Department of Geography, University of South Carolina, Columbia, SC, USA.
Appl Geogr. 2013 Dec;45. doi: 10.1016/j.apgeog.2013.08.014.
Several spatial measures of community food access identifying so called "food deserts" have been developed based on geospatial information and commercially-available, secondary data listings of food retail outlets. It is not known how data inaccuracies influence the designation of Census tracts as areas of low access. This study replicated the U.S. Department of Agriculture Economic Research Service (USDA ERS) food desert measure and the Centers for Disease Control and Prevention (CDC) non-healthier food retail tract measure in two secondary data sources (InfoUSA and Dun & Bradstreet) and reference data from an eight-county field census covering169 Census tracts in South Carolina. For the USDA ERS food deserts measure accuracy statistics for secondary data sources were 94% concordance, 50-65% sensitivity, and 60-64% positive predictive value (PPV). Based on the CDC non-healthier food retail tracts both secondary data demonstrated 88-91% concordance, 80-86% sensitivity and 78-82% PPV. While inaccuracies in secondary data sources used to identify low food access areas may be acceptable for large-scale surveillance, verification with field work is advisable for local community efforts aimed at identifying and improving food access.

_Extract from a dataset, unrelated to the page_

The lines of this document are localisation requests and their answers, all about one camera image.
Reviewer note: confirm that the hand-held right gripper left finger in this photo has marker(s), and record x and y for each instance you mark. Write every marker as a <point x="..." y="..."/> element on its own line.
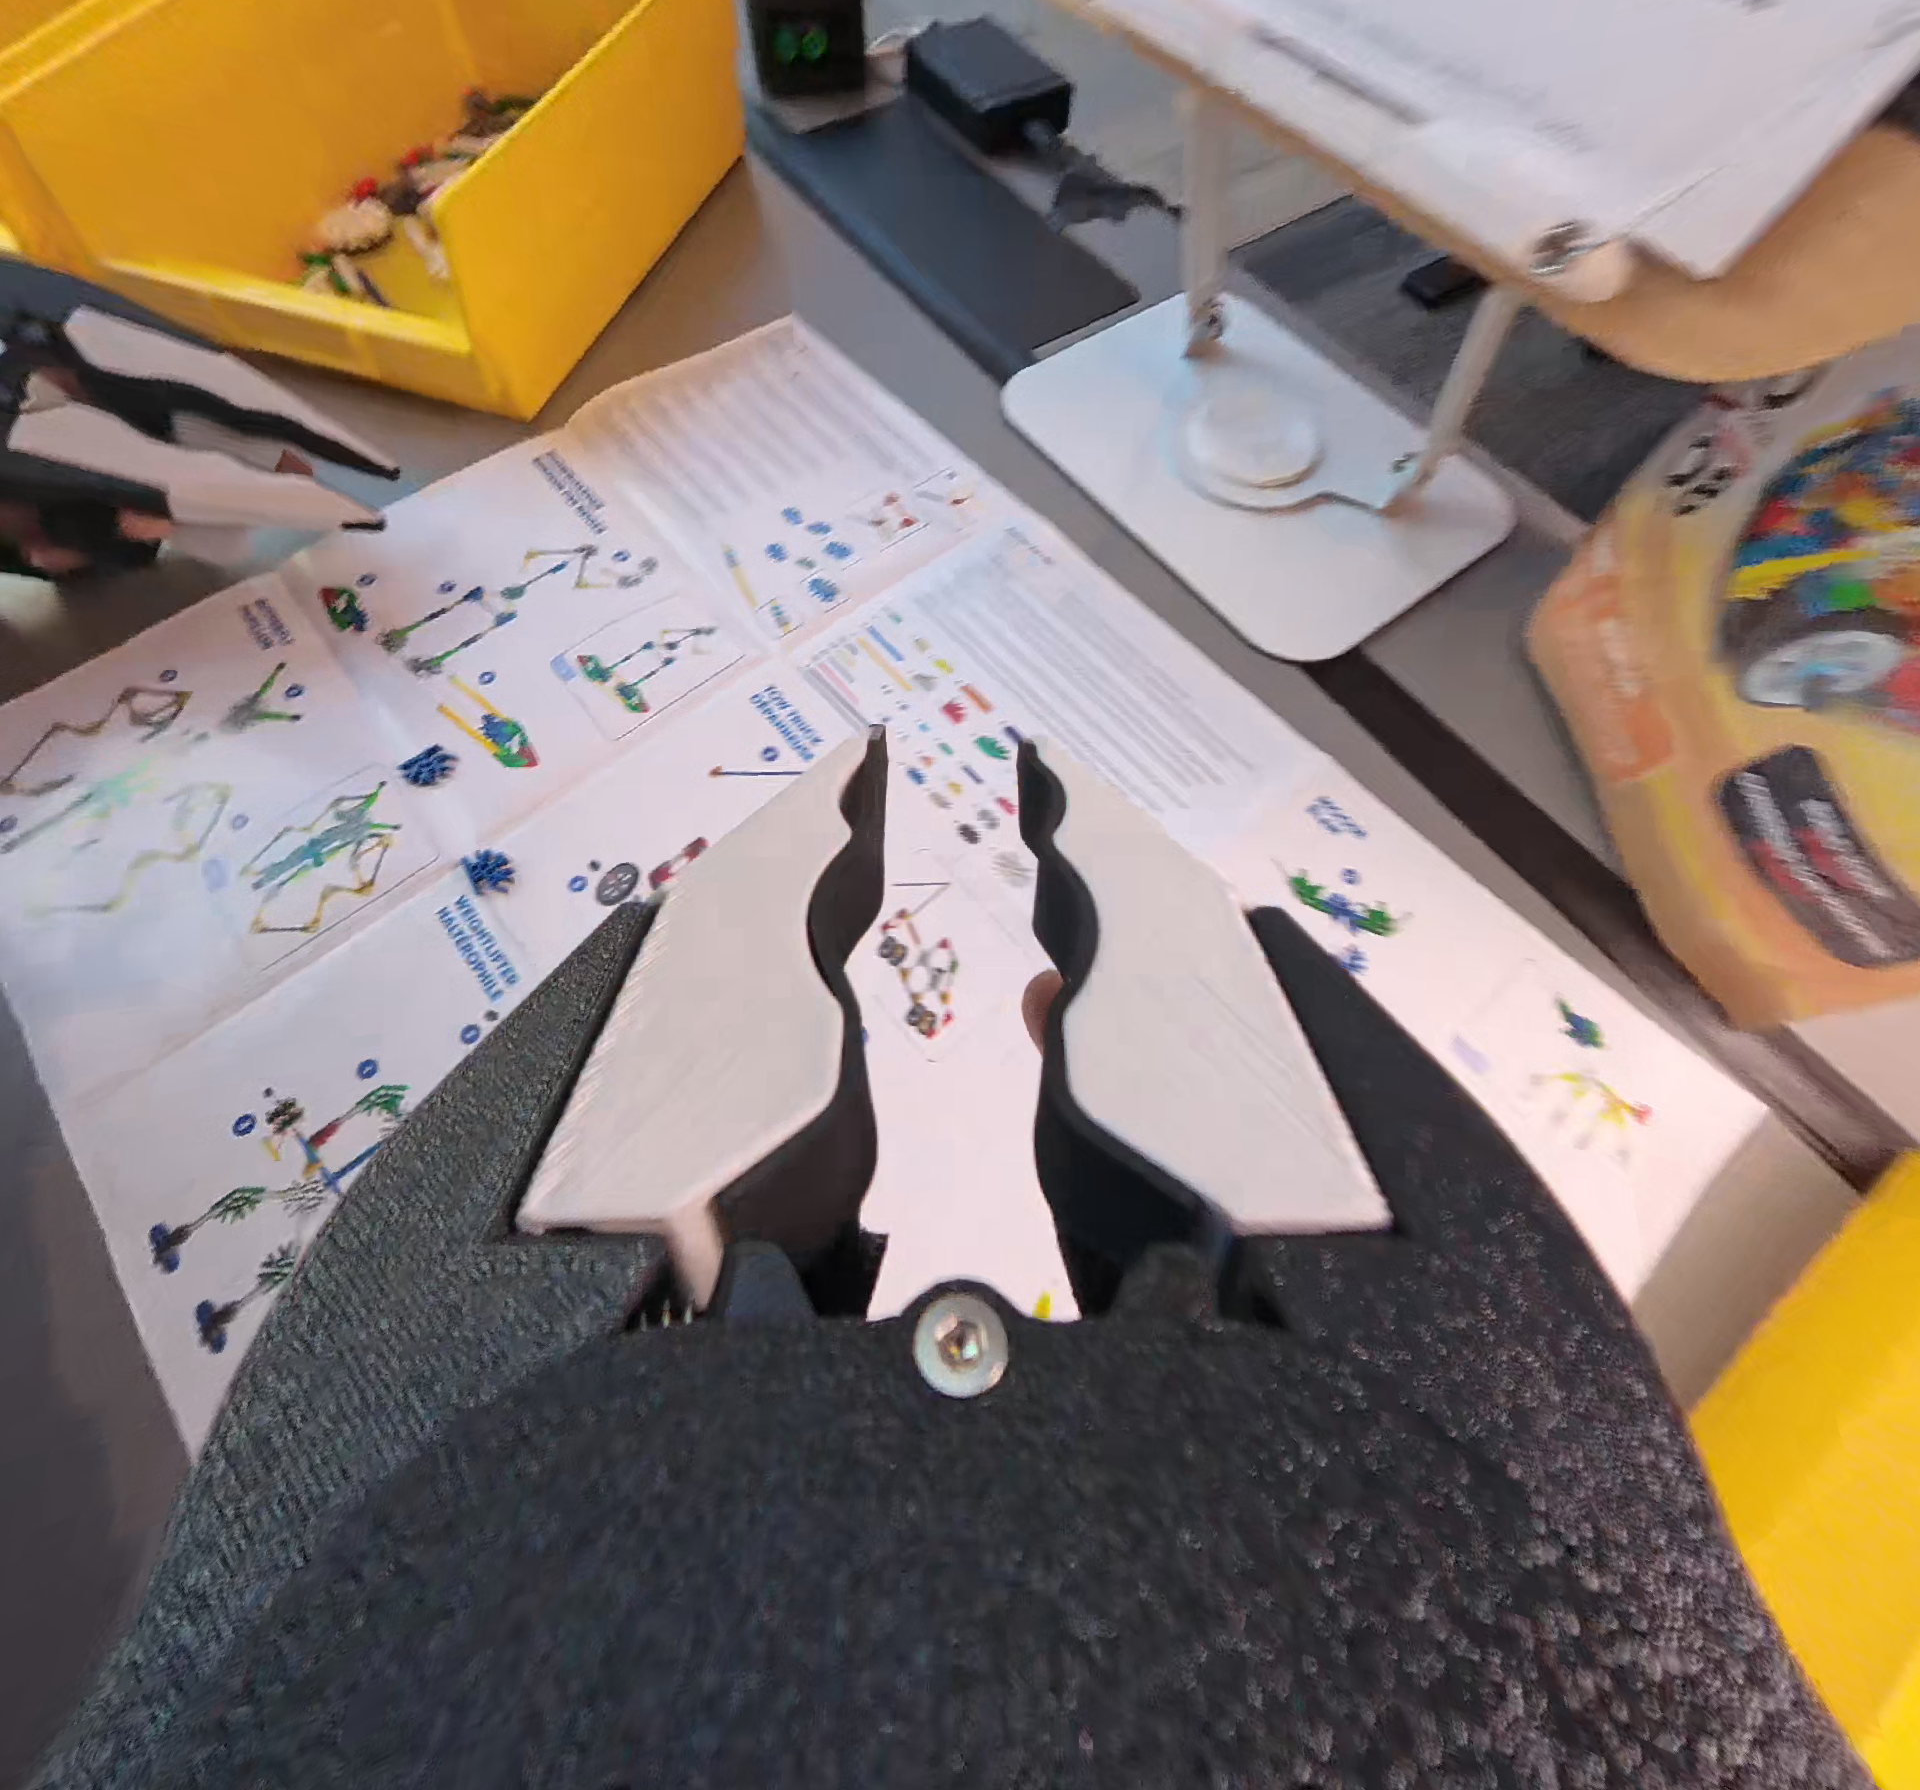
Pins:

基于地理空间信息和食品零售网点的商业可用二手数据清单,已经开发出了几种用于识别所谓“食品荒漠”的社区食品获取空间测量方法。目前尚不清楚数据不准确如何影响将人口普查区指定为低获取区域。本研究在两个二手数据源(InfoUSA和邓白氏)以及来自南卡罗来纳州八个县的实地普查参考数据(涵盖169个人口普查区)中,复制了美国农业部经济研究局(USDA ERS)的食品荒漠测量方法和疾病控制与预防中心(CDC)的非健康食品零售区测量方法。对于USDA ERS的食品荒漠测量方法,二手数据源的准确性统计数据为一致性94%、灵敏度50 - 65%以及阳性预测值(PPV)60 - 64%。基于CDC的非健康食品零售区,两个二手数据的一致性均为88 - 91%、灵敏度为80 - 86%以及PPV为78 - 82%。虽然用于识别低食品获取区域的二手数据源中的不准确情况对于大规模监测而言可能是可以接受的,但对于旨在识别和改善食品获取的地方社区工作,建议通过实地调查进行核实。